→ ABOUT THIS EXERCISE:
A single number is the answer: the count of lines in the records that hold the word "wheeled".

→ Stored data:
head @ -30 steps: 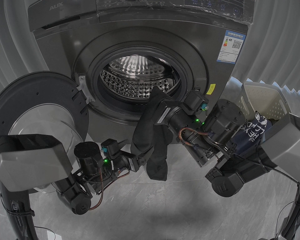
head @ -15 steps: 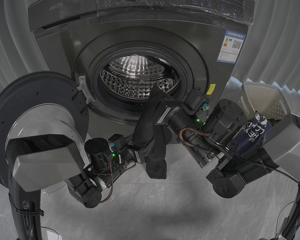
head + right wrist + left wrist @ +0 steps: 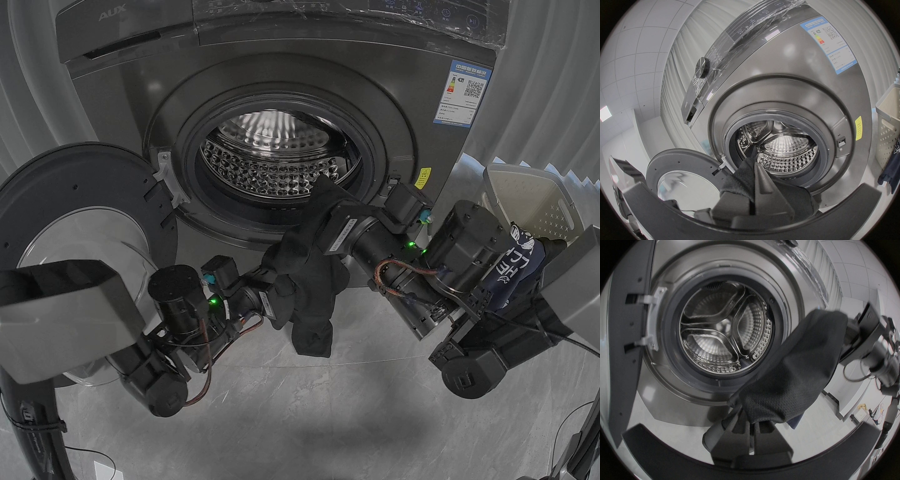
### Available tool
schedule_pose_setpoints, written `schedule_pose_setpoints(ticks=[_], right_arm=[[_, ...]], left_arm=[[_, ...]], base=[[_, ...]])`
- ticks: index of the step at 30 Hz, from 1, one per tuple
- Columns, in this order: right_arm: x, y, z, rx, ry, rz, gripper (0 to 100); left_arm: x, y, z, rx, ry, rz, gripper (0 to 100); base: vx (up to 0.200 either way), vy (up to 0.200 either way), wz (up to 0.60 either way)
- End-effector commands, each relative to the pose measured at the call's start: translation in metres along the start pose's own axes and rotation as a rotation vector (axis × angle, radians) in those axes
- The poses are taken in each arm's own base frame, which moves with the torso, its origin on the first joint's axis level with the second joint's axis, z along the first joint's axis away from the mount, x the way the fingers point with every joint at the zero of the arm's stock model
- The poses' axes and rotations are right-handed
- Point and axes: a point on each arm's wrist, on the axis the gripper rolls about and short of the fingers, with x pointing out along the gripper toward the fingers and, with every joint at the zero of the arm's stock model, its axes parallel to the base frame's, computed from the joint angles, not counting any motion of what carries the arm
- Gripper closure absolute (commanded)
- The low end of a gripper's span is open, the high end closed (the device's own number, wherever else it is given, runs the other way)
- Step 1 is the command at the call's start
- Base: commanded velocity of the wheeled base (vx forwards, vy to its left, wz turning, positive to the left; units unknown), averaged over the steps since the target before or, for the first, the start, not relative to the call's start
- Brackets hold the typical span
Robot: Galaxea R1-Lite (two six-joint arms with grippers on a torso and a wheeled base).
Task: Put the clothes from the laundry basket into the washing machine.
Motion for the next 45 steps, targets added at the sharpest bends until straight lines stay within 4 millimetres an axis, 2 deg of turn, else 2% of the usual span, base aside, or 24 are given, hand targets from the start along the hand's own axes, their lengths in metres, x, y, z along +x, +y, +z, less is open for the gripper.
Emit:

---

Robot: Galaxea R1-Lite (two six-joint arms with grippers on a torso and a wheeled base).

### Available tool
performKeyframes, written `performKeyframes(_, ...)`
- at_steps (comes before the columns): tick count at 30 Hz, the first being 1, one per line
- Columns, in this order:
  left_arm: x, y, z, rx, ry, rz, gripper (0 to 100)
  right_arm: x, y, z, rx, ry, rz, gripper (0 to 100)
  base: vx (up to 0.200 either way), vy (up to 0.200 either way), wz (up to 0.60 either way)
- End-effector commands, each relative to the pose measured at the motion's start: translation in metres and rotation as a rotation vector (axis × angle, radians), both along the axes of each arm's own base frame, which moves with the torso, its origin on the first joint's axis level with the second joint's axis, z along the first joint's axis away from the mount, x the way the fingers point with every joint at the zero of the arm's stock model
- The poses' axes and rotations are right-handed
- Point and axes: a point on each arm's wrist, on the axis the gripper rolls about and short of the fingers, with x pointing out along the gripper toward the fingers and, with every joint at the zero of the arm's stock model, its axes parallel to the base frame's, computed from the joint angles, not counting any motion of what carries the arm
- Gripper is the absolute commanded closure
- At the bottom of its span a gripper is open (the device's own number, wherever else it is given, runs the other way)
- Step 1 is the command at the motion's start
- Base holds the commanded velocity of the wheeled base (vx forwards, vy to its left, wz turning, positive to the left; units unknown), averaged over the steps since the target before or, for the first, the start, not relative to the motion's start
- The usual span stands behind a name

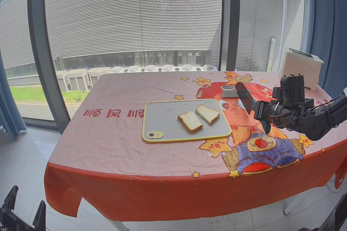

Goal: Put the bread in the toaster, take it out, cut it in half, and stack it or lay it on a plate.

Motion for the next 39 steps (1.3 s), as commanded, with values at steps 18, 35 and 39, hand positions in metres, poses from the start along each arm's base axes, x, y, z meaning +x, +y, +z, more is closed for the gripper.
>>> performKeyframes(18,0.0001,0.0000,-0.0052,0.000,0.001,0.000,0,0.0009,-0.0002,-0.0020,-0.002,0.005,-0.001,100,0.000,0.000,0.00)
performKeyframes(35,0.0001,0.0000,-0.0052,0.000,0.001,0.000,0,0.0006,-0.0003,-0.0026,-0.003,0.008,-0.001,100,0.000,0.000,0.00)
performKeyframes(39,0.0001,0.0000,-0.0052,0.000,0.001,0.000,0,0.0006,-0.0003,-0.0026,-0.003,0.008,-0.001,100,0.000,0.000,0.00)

→ WORKED SOLUTION:
4